The core, apps, and service would go under the MPL, which are the only parts that 90%+ of users use. The controller and libzt would go under something that makes it free and copyleft for non-commercial / non-for-profit use.
For that we're considering the BSL with fallback to MPL, AGPL, SSPL, or MPL plus commons clause. Haven't decided yet.
For two years I've been remote working from home on the PC located in office via Remote Desktop.
While ZeroTier is still enabled as fallback solution to get access to work PC (as well as Chrome remote)
Main workforce became Tailscale.
With Zerotier RD connection were not stable. Even using same ISP at home and at work don't help a lot.
With Tailscale I've forgot about this kind of issues. It's just works.
Also now I'm constantly using Tailscale as a VPN on mobile devices.
Tailscale's insistence on using third party auth is an absolute PITA. With the withdrawal of GMail's free email to a custom domain/workspace product, our org switched email provider. The pain that then followed with TS support to switch auth providers was bad. TS don't have familiarity with the auth services they are promoting, all of the options available add at least $5/user to the bill, and it was a massive timesink for a 'just works' service to switch configs. All because TS don't want to manage their own auth infrastructure (I don't buy the marketing BS around this).

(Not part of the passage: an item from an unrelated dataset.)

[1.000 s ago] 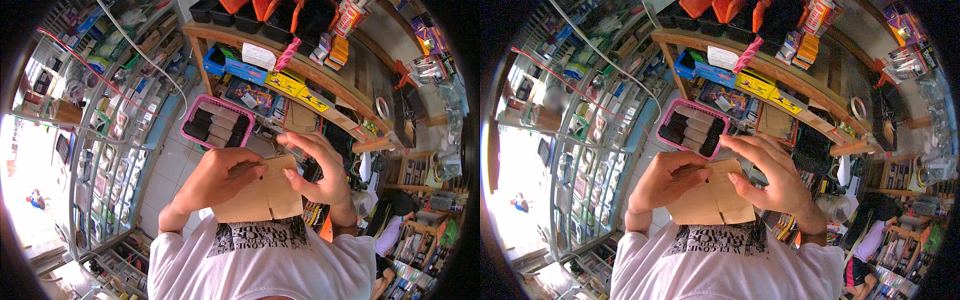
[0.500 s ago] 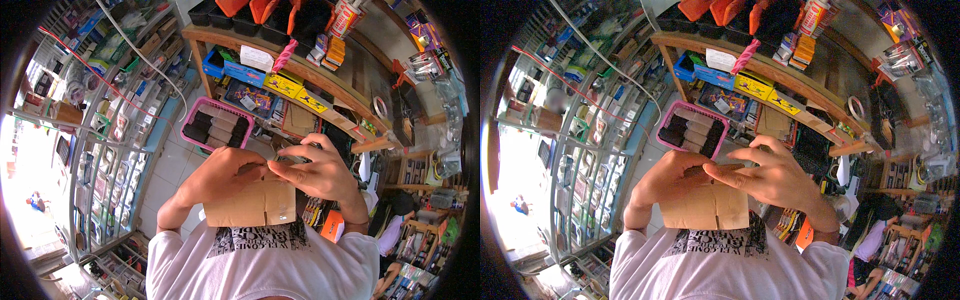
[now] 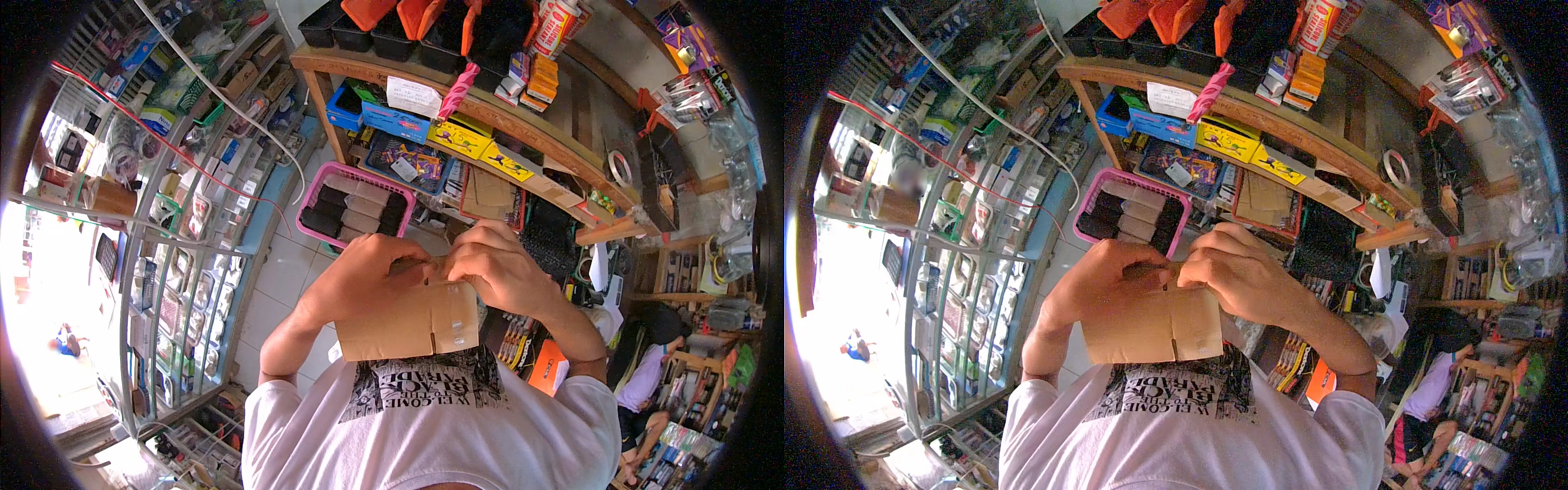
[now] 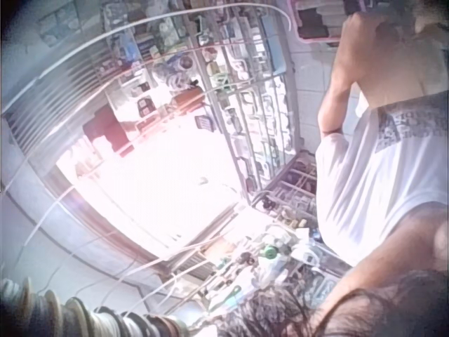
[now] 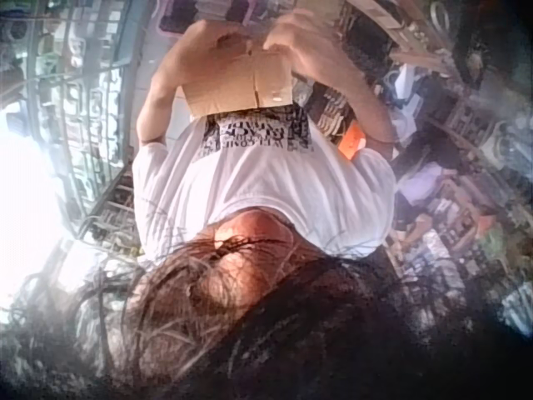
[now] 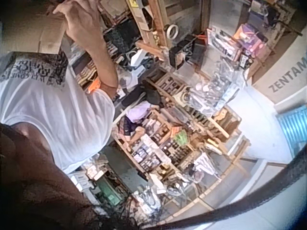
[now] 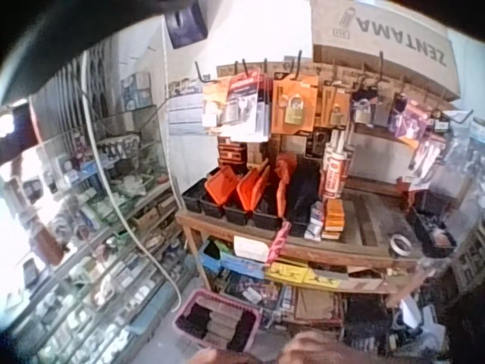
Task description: The person assembles a small cardboard box by hand, using a roll of clear adhesive tape and scissors to secure the folds.
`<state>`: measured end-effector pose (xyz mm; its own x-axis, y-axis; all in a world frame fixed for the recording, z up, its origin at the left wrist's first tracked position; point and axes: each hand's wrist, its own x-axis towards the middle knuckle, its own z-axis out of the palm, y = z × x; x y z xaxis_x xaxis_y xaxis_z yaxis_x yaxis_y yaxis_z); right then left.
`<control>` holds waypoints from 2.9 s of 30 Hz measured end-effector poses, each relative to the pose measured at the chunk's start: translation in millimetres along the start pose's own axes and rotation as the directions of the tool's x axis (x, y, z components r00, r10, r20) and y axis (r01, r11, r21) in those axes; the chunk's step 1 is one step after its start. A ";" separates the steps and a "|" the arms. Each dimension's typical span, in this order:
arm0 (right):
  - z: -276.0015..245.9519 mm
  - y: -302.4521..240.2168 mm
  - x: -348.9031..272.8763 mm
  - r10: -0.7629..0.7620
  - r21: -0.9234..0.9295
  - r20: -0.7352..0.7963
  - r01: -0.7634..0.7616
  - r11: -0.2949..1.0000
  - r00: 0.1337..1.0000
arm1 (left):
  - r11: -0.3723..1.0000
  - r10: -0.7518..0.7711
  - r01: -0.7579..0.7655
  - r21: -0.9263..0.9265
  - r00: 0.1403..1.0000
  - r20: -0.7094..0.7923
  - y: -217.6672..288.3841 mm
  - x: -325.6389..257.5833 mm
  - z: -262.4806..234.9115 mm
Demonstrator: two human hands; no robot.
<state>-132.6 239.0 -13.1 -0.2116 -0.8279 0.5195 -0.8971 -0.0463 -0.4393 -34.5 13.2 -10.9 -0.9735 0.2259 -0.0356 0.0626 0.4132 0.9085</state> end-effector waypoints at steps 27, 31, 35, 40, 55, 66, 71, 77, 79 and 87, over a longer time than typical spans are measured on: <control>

Headscale (see github) looks like a good way of taking back control of the auth side-of-things, and if we go that route, tailscale will lose the revenue they could have otherwise retained if they were more on the ball.
I agree. I won't use any VPN that isn't completely self-hosted. I don't trust external auth providers (including when it's the provider themselves like with zerotier). It's like giving Microsoft or Google the keys to my house :/
Zerotier does not seem to work behind my University's firewall, which seems to be a CG-NAT, and bans UDP traffic. It gets stuck on connection. It seems to connect to a relay but it does not actually work. Tailscale works out of the box.
The TL;DR is there isn't much difference besides the protocol being used. Tailscale published their own comparison that seems pretty fair to both sides (they do this for a few other options as well) https://tailscale.com/compare/zerotier.
ZeroTier is source-available - but invents a separate protocol, and so misses out on some shared scrutiny / feedback.